As the scale of supercomputers increases, total cable length can reach enormous proportions. For example, the first generation Earth Simulator required over two thousand kilometers [1], while the K-computer requires one thousand kilometers [2]. Cable length directly affects the cabling medium. If the cable length for inter-cabinet connections is one or more orders of magnitude longer than the intra-cabinet connection, then inter-cabinet cables must be optical. In case of InfiniBand, typical maximum length of passive copper is 10m, that of active copper is 40m, connectorized copper is 30m, and embedded optical is 100m [3]. In addition, as the number of inter-cabinet cables increases the number of backup cables proportionally increases. These backup cables must be installed at deployment time since adding cables once the platform is deployed is costly.
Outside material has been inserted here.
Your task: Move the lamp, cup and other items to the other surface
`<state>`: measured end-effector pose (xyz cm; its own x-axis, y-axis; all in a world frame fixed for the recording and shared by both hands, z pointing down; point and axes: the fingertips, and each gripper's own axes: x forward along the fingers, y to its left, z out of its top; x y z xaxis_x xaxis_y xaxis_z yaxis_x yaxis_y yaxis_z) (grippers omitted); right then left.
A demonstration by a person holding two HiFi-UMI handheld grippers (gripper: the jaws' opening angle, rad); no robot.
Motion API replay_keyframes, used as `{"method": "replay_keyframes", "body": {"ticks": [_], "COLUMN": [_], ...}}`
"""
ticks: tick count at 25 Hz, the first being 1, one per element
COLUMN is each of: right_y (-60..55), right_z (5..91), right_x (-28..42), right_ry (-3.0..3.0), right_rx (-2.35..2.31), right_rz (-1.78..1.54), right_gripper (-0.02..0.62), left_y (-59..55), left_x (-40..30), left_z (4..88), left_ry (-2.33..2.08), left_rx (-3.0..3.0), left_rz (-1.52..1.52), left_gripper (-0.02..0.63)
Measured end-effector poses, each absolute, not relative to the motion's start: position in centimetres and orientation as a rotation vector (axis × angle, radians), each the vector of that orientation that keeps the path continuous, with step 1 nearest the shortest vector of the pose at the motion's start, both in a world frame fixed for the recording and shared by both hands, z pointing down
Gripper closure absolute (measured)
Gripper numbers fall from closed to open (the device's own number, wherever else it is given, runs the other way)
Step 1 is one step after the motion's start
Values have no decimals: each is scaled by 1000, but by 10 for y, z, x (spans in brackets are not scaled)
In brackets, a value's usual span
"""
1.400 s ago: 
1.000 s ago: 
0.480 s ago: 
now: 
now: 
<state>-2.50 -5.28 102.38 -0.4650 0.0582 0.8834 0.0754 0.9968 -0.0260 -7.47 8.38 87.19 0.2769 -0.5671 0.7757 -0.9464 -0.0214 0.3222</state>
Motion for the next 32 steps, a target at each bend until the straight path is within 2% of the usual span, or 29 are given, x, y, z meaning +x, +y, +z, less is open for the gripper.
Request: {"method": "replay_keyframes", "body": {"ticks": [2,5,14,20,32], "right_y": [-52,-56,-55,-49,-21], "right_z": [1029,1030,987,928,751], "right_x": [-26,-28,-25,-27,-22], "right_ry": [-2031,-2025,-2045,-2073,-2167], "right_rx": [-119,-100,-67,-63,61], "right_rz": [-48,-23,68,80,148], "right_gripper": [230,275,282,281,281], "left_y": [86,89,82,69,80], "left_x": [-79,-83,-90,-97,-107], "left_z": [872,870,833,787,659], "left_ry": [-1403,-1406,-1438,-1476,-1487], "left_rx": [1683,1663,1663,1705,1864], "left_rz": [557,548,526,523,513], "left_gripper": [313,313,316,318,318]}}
Since traditional topologies used in supercomputers often exhibit both highly regular structures and low degree (e.g., *k*ary *n*-cubes such as the 3D Torus in BlueGene/L [4]), they naturally fit into a simple physical cabinet layout. High-degree topologies, however, have become not only possible but also attractive, due to the availability of high-radix switches with dozens of ports (e.g., YARC routers for folded-Clos or Fattree networks [5]). With these topologies, optimal physical layouts are no longer intuitive and system designers are now faced with the difficult task of mapping switches to a physical layout so as to reduce total cable length. Furthermore, system designers need to carefully select each dimension of the network topology, as the impact on total cable length can be large. For example, in the 6D torus "Tofu" network in the K-computer, three dimensions are fixed at  $2 \times 3 \times 2$ , but the remaining three dimensions are scalable and must be chosen carefully [2]. Note that a drawback of almost all popular topologies is that the network size is strictly defined by topology dimensions (e.g.,  $k^n$  vertices in a k-ary n-cube topology), even though the scale of a supercomputer should ideally be determined solely based on electrical power budget, surface area, and cost.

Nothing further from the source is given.